An American, David Haviland, was an importer of French and English porcelains during the early to mid-1800's. In 1849 he moved his family to Limoges, France, to begin his own porcelain manufacturing and decorating factory and as a result, Haviland China, was born. Upon his death in 1879, his two sons split the company. Charles formed Haviland & Co., while Theodore formed Theodore Haviland. Charles Haviland produced this item.
The majority of Haviland porcelain is decorated over the glaze. However, cobalt is placed under the glaze and the gold transfer decoration over the glaze with an additional firing at the foot of the kiln where the temperature is lower. Cobalt is considered one of the most expensive porcelains and only the very wealthy could afford entire set of this elaborate china.

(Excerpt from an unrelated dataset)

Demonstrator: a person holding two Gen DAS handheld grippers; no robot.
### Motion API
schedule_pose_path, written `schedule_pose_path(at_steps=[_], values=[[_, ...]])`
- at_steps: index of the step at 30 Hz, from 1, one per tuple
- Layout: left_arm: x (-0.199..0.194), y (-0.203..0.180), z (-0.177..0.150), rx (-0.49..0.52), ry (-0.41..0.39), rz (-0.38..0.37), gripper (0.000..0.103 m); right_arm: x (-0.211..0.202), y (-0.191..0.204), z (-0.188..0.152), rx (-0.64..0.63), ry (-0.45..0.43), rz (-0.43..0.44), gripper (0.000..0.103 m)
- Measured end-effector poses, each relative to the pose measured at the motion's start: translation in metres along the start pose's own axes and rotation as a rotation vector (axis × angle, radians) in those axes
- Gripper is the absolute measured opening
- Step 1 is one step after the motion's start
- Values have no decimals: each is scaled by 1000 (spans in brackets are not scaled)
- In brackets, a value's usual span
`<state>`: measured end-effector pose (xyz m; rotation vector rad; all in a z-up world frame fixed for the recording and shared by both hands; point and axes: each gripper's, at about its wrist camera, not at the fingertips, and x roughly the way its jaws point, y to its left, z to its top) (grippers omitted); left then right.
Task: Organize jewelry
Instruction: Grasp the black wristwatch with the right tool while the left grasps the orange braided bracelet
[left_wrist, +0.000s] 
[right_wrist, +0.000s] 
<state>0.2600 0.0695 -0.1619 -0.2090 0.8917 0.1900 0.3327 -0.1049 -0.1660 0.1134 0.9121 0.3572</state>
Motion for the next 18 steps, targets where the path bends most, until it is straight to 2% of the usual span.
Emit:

This gorgeous large relish dish is cobalt with gold by Dammouse. The gold transfer is a delicate floral pattern with gold decorated border and handle. It measures 9 1/2" in length and 8" in width and carries the Haviland back-stamp mark "H & Co. over L over France", circa 1888-1896 and the decorator mark "c" - "Haviland & Co. over Limoges", circa 1889-1931. There are no cracks, chips or repairs, scratches or wear; near mint condition.
Pictured on page 44 of "Haviland China The Age of Elegance" by Nora Travis, 3rd edition.